Data below:
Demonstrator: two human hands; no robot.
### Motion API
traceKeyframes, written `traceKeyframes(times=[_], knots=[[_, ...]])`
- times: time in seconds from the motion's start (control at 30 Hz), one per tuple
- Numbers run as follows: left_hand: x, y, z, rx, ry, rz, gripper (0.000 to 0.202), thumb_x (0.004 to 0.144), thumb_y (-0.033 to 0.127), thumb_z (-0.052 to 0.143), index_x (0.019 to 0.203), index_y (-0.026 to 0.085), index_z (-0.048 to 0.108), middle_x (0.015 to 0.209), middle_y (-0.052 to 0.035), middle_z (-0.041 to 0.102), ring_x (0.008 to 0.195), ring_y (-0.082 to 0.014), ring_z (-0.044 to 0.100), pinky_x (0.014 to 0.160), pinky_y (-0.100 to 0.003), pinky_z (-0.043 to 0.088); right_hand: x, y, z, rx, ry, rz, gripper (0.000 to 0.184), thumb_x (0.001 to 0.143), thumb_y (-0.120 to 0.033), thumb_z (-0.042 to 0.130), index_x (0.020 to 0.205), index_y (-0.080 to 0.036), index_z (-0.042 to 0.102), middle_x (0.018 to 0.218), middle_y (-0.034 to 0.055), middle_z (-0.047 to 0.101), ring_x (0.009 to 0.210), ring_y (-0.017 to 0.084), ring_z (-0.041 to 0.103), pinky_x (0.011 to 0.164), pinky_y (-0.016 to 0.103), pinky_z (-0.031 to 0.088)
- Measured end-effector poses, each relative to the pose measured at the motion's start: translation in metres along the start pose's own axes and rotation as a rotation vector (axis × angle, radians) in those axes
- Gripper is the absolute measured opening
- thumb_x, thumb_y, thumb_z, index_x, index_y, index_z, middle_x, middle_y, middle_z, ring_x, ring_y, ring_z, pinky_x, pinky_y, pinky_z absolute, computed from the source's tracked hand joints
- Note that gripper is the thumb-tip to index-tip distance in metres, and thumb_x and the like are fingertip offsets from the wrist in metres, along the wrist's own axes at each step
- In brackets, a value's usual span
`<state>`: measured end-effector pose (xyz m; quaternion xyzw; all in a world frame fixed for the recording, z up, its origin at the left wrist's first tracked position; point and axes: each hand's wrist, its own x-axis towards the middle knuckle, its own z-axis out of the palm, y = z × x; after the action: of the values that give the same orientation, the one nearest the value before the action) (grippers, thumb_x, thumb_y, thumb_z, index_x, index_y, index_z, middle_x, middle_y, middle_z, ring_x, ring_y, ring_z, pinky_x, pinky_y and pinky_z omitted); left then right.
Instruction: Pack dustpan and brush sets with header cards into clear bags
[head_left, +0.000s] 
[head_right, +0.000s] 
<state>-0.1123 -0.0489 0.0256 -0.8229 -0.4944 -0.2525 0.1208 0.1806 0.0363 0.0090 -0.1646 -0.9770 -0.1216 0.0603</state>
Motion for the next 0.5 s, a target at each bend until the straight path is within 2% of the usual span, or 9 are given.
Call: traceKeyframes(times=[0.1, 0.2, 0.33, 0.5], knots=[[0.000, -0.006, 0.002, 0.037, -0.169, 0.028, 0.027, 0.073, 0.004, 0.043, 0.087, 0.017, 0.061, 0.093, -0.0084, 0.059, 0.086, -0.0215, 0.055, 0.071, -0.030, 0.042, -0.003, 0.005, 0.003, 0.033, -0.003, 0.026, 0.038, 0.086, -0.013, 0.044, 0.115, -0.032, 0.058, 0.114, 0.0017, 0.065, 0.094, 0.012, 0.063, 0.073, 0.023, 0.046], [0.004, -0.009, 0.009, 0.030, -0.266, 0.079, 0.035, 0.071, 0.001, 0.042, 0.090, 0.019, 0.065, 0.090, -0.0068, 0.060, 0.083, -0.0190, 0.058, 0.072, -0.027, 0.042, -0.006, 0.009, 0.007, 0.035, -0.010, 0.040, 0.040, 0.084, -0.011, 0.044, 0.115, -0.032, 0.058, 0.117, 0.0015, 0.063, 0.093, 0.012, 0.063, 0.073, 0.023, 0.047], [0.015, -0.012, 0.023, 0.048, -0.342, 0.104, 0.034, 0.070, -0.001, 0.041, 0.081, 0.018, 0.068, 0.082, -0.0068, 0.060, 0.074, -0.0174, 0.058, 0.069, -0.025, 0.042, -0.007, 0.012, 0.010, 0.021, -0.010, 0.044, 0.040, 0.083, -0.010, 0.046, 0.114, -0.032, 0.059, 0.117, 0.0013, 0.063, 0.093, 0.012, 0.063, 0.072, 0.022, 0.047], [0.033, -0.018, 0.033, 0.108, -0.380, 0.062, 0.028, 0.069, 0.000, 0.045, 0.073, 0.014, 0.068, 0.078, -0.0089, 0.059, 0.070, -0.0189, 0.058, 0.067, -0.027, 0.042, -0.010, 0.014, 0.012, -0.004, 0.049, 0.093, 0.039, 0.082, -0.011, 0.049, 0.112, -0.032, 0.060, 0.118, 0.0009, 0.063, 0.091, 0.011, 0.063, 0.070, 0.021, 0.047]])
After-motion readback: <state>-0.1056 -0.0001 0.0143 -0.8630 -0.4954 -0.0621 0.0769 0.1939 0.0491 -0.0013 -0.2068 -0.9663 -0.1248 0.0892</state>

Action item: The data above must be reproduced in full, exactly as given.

Written answer:
Demonstrator: two human hands; no robot.
### Motion API
traceKeyframes, written `traceKeyframes(times=[_], knots=[[_, ...]])`
- times: time in seconds from the motion's start (control at 30 Hz), one per tuple
- Numbers run as follows: left_hand: x, y, z, rx, ry, rz, gripper (0.000 to 0.202), thumb_x (0.004 to 0.144), thumb_y (-0.033 to 0.127), thumb_z (-0.052 to 0.143), index_x (0.019 to 0.203), index_y (-0.026 to 0.085), index_z (-0.048 to 0.108), middle_x (0.015 to 0.209), middle_y (-0.052 to 0.035), middle_z (-0.041 to 0.102), ring_x (0.008 to 0.195), ring_y (-0.082 to 0.014), ring_z (-0.044 to 0.100), pinky_x (0.014 to 0.160), pinky_y (-0.100 to 0.003), pinky_z (-0.043 to 0.088); right_hand: x, y, z, rx, ry, rz, gripper (0.000 to 0.184), thumb_x (0.001 to 0.143), thumb_y (-0.120 to 0.033), thumb_z (-0.042 to 0.130), index_x (0.020 to 0.205), index_y (-0.080 to 0.036), index_z (-0.042 to 0.102), middle_x (0.018 to 0.218), middle_y (-0.034 to 0.055), middle_z (-0.047 to 0.101), ring_x (0.009 to 0.210), ring_y (-0.017 to 0.084), ring_z (-0.041 to 0.103), pinky_x (0.011 to 0.164), pinky_y (-0.016 to 0.103), pinky_z (-0.031 to 0.088)
- Measured end-effector poses, each relative to the pose measured at the motion's start: translation in metres along the start pose's own axes and rotation as a rotation vector (axis × angle, radians) in those axes
- Gripper is the absolute measured opening
- thumb_x, thumb_y, thumb_z, index_x, index_y, index_z, middle_x, middle_y, middle_z, ring_x, ring_y, ring_z, pinky_x, pinky_y, pinky_z absolute, computed from the source's tracked hand joints
- Note that gripper is the thumb-tip to index-tip distance in metres, and thumb_x and the like are fingertip offsets from the wrist in metres, along the wrist's own axes at each step
- In brackets, a value's usual span
`<state>`: measured end-effector pose (xyz m; quaternion xyzw; all in a world frame fixed for the recording, z up, its origin at the left wrist's first tracked position; point and axes: each hand's wrist, its own x-axis towards the middle knuckle, its own z-axis out of the palm, y = z × x; after the action: of the values that give the same orientation, the one nearest the value before the action) (grippers, thumb_x, thumb_y, thumb_z, index_x, index_y, index_z, middle_x, middle_y, middle_z, ring_x, ring_y, ring_z, pinky_x, pinky_y and pinky_z omitted); left then right.
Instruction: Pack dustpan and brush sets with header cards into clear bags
[head_left, +0.000s] 
[head_right, +0.000s] 
<state>-0.1123 -0.0489 0.0256 -0.8229 -0.4944 -0.2525 0.1208 0.1806 0.0363 0.0090 -0.1646 -0.9770 -0.1216 0.0603</state>
Motion for the next 0.5 s, a target at each bend until the straight path is within 2% of the usual span, or 9 are given.
Call: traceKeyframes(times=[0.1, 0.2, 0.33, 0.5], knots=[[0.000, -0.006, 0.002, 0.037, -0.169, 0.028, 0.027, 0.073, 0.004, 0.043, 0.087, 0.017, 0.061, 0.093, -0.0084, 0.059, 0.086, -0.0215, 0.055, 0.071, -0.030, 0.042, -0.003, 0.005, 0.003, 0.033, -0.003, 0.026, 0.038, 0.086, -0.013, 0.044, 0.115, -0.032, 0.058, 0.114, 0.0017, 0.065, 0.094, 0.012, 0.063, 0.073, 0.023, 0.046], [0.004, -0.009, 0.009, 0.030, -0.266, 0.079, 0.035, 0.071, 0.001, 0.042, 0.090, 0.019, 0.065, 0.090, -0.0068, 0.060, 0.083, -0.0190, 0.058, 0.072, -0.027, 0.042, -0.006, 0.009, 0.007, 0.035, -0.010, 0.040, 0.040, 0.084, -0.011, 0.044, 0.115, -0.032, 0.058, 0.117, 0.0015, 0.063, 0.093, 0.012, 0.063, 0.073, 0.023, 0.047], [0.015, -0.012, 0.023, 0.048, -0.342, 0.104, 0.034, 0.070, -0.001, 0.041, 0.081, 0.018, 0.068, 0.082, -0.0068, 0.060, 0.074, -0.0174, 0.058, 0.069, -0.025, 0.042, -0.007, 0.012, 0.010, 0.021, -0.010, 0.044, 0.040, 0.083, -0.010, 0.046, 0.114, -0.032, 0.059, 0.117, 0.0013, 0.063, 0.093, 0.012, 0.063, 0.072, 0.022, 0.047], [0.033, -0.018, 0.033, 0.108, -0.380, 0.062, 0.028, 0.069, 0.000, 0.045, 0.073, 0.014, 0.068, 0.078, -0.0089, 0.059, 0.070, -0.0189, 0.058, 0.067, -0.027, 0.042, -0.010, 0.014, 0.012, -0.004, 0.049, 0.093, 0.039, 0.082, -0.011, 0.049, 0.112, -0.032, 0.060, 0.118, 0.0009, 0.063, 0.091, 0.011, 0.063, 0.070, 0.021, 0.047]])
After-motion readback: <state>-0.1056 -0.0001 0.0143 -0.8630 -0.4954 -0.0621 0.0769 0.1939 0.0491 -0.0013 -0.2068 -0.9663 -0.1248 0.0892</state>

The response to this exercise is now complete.